Stroma-high tumors were more frequently scored as budding-high as compared to stroma-low tumors (52.4% vs. 29.0%, OR 2.696 95% CI 1.356–5.362, p = 0.004). Comparing the histopathological features in any other combination did not reveal a significant association.

2.4. Tumor Budding

Two categories were used for statistical analyses: TB-low (0–4 buds) and TB-high (≥5 buds). Tumors were categorized as TB-high in 19.3%. Higher percentages of TB-high tumors, ranging from 28% to 34%, have been reported in the literature [37,38]. These studies included patients with stages I–IV colorectal cancer. Higher tumor budding is known to be correlated with higher TNM stages and this could explain the lower percentage observed in our study [39]. TB-high tumors were more prevalent within CMS4 with an OR of 2.040 (95% CI 1.009–4.126, p = 0.045) (Figure 1). CMS3 and CRIS-A tumors showed a limited number of buds (Table 2 and Table 3, Figure 2E). A significant association was seen between TB-high tumors and assignment into CRIS-B (2.247 95% CI 0.998–5.059, p = 0.046).

2.5. Combination of Histopathologic Features

An additional assessment was performed combining different histopathologic features to determine whether this would improve identification of CMS or CRIS subtypes. For this analysis, histopathologic features were selected that proved to be positively correlated with the same subtype: TILs and mucus for CMS1 and for CRIS-A, plus TSR and budding for CMS4.

First, tumors with both features present were analyzed compared to the rest. Because the histopathologic features showed limited overlap, a low number of tumors containing both features were selected. Combining high TILs and a mucinous phenotype resulted in just 6 cases. Twenty cases contained a high level of TILs and any amount of mucus. Both selections did not improve the identification of CMS1 or CRIS-A (Tables S7 and S8). Similarly, only 22 cases were scored as stroma-high and budding-high, which also did not improve the identification of CMS4 cases (Table S7).

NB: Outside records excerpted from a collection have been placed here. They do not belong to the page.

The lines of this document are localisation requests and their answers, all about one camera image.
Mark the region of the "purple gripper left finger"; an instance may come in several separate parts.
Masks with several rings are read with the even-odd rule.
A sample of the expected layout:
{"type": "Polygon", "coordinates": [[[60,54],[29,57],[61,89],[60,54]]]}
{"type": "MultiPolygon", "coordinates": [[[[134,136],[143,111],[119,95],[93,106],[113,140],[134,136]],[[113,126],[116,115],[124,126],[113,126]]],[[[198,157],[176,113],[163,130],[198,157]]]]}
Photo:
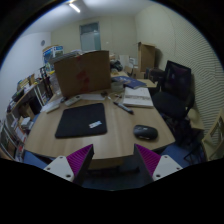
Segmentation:
{"type": "Polygon", "coordinates": [[[90,144],[68,156],[58,156],[44,170],[81,186],[93,155],[94,147],[90,144]]]}

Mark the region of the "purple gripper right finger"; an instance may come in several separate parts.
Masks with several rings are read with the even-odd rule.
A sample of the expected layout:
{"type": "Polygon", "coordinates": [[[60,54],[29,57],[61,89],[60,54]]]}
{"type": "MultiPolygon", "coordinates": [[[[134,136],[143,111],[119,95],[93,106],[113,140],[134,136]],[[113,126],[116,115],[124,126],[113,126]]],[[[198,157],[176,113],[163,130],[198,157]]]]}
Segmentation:
{"type": "Polygon", "coordinates": [[[141,145],[134,145],[134,153],[139,157],[154,181],[182,169],[182,167],[169,155],[160,156],[141,145]]]}

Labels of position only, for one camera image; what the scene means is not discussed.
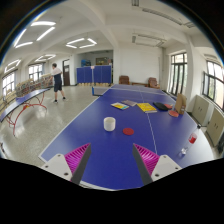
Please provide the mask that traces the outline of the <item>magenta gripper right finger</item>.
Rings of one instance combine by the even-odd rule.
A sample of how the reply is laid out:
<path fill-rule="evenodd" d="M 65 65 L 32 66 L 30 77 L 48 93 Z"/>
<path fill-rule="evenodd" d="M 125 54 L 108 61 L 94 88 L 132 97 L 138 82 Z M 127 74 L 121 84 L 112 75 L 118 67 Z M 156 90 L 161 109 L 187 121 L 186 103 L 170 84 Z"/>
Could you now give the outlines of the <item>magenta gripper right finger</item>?
<path fill-rule="evenodd" d="M 133 144 L 132 153 L 144 185 L 181 170 L 168 155 L 159 156 L 138 144 Z"/>

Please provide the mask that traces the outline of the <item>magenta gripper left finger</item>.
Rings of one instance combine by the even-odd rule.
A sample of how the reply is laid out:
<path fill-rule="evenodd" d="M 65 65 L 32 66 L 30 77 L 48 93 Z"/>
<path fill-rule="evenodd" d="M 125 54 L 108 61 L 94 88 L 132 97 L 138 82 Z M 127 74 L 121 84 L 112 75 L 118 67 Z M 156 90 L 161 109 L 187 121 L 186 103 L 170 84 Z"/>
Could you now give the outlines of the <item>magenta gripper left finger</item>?
<path fill-rule="evenodd" d="M 90 155 L 91 144 L 87 143 L 65 155 L 56 154 L 42 166 L 42 169 L 79 185 Z"/>

As a next step, tumors that contained at least one of the positively correlated features were combined and compared to tumors without these features. This resulted in 68 (TILs-high or mucinous), 95 (TILs-high or mucus present) and 93 cases (stroma-high or budding high). Combining tumors with a high level of TILs or any amount of mucus, allowed for the identification of a higher number of CMS1 tumors. Separately, TILs and the presence of mucus correctly identified ~50% of CMS1 tumors, and this improved to 83.7% (36/43) when these features were combined (Table S7). However, this combination was clearly not specific for CMS1 and resulted in 59 (62.1%) false-positive cases. When combining TILs with a mucinous phenotype (>50% mucus), 69.8% (30/43) of CMS1 tumors were correctly identified (Table S7). However, this combination also led to a high number of false-positive cases (38/68).

The combination of stroma-high or budding high tumors, slightly improved the identification of CMS4 tumors, from 47.5% (stroma alone) to 59.0%. However, a high number of CMS1-3 tumors (n = 57) was incorrectly identified using this combination.

As mentioned before, the presence of mucus was strongly correlated with CRIS-A. Using this feature, 76.3% (45/59) of CRIS-A tumors were identified, and this could not be improved by using the combination of TILs or the presence of mucus (Table S8).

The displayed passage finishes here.